**Problem statement**: The answer must consist of every line below that contains the word "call".

── Dataset section

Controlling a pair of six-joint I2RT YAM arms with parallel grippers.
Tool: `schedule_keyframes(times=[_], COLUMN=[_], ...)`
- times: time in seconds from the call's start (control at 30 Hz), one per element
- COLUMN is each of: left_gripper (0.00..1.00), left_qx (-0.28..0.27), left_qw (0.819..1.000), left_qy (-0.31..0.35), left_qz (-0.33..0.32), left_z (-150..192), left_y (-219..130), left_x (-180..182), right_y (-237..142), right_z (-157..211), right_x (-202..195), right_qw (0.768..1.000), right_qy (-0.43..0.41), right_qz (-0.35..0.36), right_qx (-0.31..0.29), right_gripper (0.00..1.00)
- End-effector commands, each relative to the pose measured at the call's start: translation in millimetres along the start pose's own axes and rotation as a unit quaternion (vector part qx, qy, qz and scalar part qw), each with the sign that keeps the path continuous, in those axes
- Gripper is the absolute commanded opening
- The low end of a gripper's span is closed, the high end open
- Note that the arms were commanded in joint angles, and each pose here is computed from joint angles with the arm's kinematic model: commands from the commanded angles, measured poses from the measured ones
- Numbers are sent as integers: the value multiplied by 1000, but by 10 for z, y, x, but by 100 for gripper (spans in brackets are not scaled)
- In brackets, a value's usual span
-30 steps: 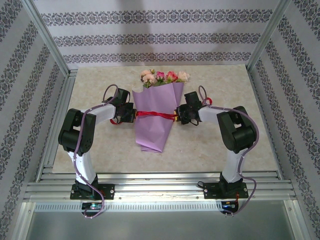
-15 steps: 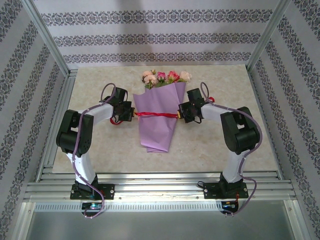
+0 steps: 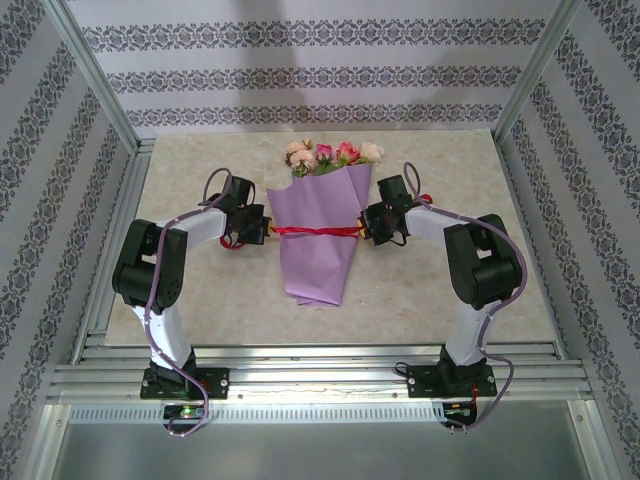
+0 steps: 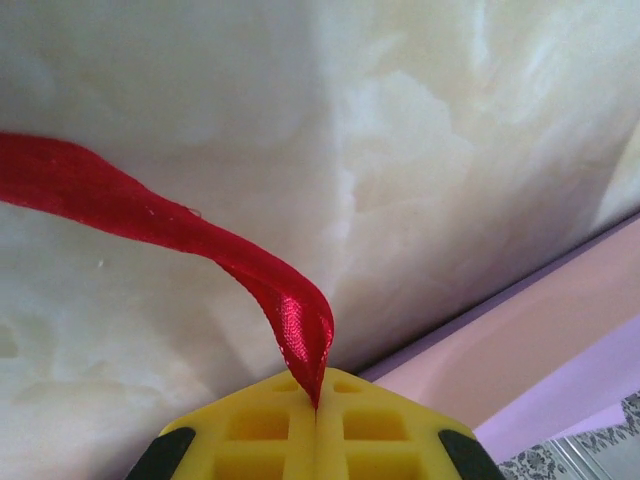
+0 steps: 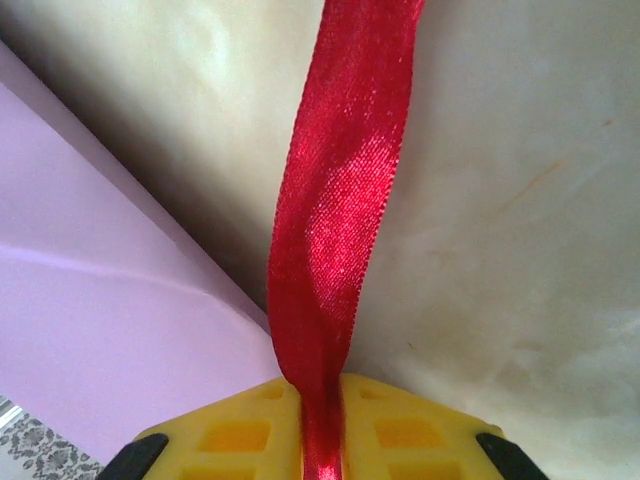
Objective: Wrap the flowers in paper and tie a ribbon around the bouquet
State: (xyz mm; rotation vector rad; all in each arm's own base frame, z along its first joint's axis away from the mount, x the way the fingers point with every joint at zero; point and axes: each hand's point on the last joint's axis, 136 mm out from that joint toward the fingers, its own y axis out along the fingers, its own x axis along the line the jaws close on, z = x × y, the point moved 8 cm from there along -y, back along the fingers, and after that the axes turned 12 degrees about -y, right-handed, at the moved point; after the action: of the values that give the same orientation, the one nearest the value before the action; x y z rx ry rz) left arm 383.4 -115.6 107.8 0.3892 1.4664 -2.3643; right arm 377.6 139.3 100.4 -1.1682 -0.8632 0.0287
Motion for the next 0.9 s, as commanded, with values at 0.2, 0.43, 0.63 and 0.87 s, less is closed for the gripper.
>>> schedule_keyframes(times=[0.2,0.43,0.63,0.87], left_gripper=[0,0,0,0], left_qx=[8,7,-3,-4], left_qw=[1000,1000,1000,997], left_qy=[8,12,5,-33], left_qz=[7,7,19,69], left_z=[20,16,-134,-477], left_y=[-12,-10,-34,-150], left_x=[-9,-16,-66,-175], right_y=[14,-96,-330,-703], right_z=[-131,-145,-330,-829], right_x=[-60,-43,-131,-577], right_qw=[1000,1000,998,997], right_qy=[6,1,-17,-1], right_qz=[15,16,29,38], right_qx=[-15,-24,-46,-70], right_gripper=[0,0,0,0])
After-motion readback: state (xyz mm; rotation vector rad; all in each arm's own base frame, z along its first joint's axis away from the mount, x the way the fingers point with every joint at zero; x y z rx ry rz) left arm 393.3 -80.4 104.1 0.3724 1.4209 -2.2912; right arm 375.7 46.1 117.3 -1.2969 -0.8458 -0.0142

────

**Solution to this exercise**:
- times: time in seconds from the call's start (control at 30 Hz), one per element
- End-effector commands, each relative to the pose measured at the call's start: translation in millimetres along the start pose's own axes and rotation as a unit quaternion (vector part qx, qy, qz and scalar part qw), each with the sign that keeps the path continuous, in those axes

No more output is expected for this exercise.